Now, after over a decade in the game, Louie Doggs is setting out as a ronin with his debut solo LP, Season of the Assassin. The album is an exciting break from the usual JMT formula, with Paz hitting his stride as a lyricist and showing a different and more fully-rounded side to his craft.

Opening the album with a quote from Jim Jarmusch’s Ghost Dog: Way of the Samurai, the Pazmanian Devil leaves no question as to what to expect: to paraphrase Rocky III, he’s a wrecking machine and he hasn’t sounded this hungry since the acclaimed Violent By Design. Although little has changed in with respect to his gruff bar-for-bar approach, Paz sounds reinvigorated. Songs like “Warmonger” and “Righteous Kill” best capture his reinvention, finding him barking out bars like, “I’m a fuckin’ thunderstorm, you’re a light shower / You a bitch, you shoot and miss like Dwight Howard / You can’t battle the God, I’m too precise, coward / That’s like Khalil Muhammad saying he’s white power.”

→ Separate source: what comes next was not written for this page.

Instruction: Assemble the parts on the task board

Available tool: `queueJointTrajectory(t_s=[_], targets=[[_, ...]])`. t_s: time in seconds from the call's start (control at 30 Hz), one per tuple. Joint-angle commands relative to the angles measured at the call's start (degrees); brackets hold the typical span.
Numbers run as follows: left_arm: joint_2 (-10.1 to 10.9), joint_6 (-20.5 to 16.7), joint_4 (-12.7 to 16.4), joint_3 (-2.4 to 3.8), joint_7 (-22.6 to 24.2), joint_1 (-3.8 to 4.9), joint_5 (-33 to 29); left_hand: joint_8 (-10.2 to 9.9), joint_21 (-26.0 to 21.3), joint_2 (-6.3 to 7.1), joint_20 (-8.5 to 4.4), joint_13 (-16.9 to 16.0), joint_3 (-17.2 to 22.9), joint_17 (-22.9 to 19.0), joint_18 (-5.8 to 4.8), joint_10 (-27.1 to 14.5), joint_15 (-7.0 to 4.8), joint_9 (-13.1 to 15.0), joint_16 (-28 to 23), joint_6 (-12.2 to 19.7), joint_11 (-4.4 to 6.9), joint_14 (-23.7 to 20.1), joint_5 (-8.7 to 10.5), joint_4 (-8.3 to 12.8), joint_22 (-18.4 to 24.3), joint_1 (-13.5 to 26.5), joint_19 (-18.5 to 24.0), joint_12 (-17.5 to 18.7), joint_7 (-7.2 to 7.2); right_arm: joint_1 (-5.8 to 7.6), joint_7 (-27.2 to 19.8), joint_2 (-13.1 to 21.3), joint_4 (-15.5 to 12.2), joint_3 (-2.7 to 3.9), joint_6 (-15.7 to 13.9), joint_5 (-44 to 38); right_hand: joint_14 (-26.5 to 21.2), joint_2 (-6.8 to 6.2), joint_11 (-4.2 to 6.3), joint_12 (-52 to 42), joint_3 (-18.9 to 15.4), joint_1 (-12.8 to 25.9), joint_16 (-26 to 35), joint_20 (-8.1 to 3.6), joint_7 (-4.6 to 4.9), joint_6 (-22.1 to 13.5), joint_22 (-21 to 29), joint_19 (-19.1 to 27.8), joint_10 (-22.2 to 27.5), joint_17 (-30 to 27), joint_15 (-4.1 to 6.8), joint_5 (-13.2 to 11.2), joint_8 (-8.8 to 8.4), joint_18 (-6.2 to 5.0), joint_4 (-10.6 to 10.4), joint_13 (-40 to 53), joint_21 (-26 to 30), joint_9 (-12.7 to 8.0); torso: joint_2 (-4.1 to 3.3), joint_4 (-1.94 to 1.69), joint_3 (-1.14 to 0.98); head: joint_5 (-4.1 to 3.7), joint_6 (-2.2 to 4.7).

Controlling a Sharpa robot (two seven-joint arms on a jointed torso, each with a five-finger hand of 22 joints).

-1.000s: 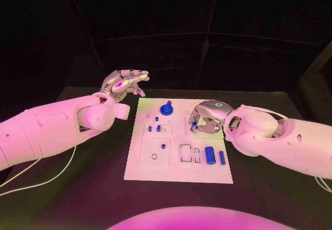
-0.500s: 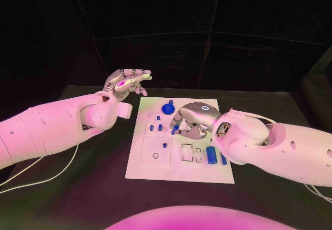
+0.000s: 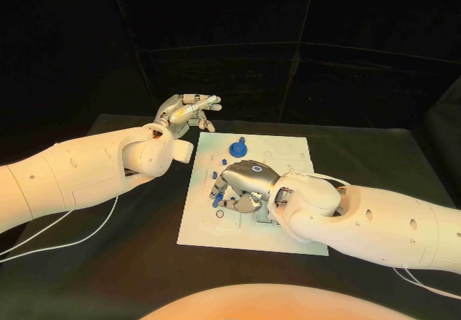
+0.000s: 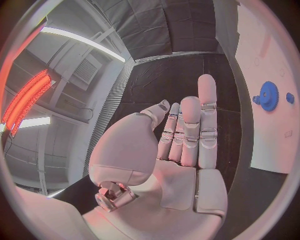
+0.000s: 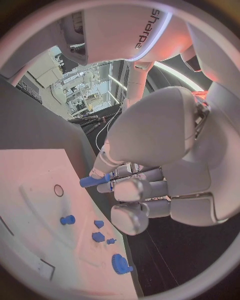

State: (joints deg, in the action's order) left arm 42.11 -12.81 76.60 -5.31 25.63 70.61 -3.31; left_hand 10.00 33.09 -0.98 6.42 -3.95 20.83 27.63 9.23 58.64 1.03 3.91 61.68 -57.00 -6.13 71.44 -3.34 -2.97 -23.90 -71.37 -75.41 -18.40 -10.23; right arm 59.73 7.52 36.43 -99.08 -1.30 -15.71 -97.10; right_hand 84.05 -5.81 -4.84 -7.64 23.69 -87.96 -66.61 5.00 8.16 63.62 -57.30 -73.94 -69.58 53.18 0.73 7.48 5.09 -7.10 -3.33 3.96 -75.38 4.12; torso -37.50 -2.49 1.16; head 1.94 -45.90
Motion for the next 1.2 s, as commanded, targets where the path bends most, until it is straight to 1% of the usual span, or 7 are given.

Yet Paz shows his strength as an emcee on the album’s more introspective tracks. Songs like “Same Story (My Dedication)” , “Ain’t Shit Changed” and “Bad Day” find the Philly bruiser as his most empathetic and honest. Some of JMT’s songs like “Razorblade Salvation” have suggested Paz’s more sensitive side, but it’s never been as vividly realized as it is on Season. He digs deep on the album, meditating on everything from hitting the bottle a bit too hard to the passing of his late stepfather.

Of course, some of Paz’s best moments with JMT have been in collaborating with others, and it’s never been truer than on Season. It’s not that he can’t hold a track down himself, as cuts like “Beautiful Love” and “Role of Life” prove otherwise; rather, he rises to the occasion when working with others. Usual suspects like R.A. the Rugged Man, Ill Bill and protégé Demoz are present on tracks like “Nosebleed” and “Brick Wall.” However, in a departure from previous albums, Vin Laden looks outside the underground for help. The best beards in the game Freeway and Jakk Frost join Paz for some Illadelph thugging on “Pistolvania,” while the Clipse talk shop about that white on the album’s stand-out track “Street Wars” . In perhaps the most bizarre collaboration, Vinnie connects Houston’s Paul Wall on “Paul and Paz.” While Wall sounds out of place talking about whipping slab while Paz waxes eloquent about his skill with an ox, the song fares better than one would expect.

At the same time, however, Season of the Assassin could have made good use of a ruthless editor. Songs like “No Spiritual Surrender,” “Monster’s Ball” and “Washed in the Blood of the Lamb” are run-of-the-mill braggadocios that slow the album’s pace, while a bland Beanie Sigel detracts from a worthy verse from Paz on “Kill ‘Em All.” Yet perhaps the album’s weakest link is the paranoid “End of Days,” which sounds more like a leftover from Legacy of Blood. Yet clocking at 21 songs, filler is inevitable, and in Paz’s case, wholly forgivable given how the rest of the album succeeds.

Perhaps the most thrilling – and ultimately divisive – aspect of Season is the production. The album eschews Stoupe the Enemy of Mankind’s formula, giving listeners a solid glimpse for the first time at Vinny truly away from Jedi Mind. Heavyweights like Lord Finesse (“Righteous Kill” with Davel “Bo” MacKenzie), DC the MIDI Alien (“Nosebleed”), Shuko (“Beautiful Love” and “Street Wars” with Fontay) and Fizzy Womack (“Warmonger,” providing the same beat as from Blaq Poet’s “Gun Fight Gang Fight”) bring the hardest of beats. Meanwhile MoSS (“Keep Movin’ On), Da Beatminerz (“Bad Day”) and Madlib (“Aristotle’s Dilemma”) change the pace with more subdued sounds. Although a few tracks, including Sicknature’s “End of Days” and 4th Disciple’s “Washed in the Blood of the Lamb,” pale in comparison to the album’s stronger cuts, they are still well executed and fit well within the overarching tone of the album.

While Paz’s solo debut may infuriate JMT Luddites, the album is step forward for Paz as an artist. Not only has he all-but perfected his grimy braggadocio, but he also exhibits unique storytelling abilities that will make critics who dismiss him as just another hardcore rapper bite their tongues clean off.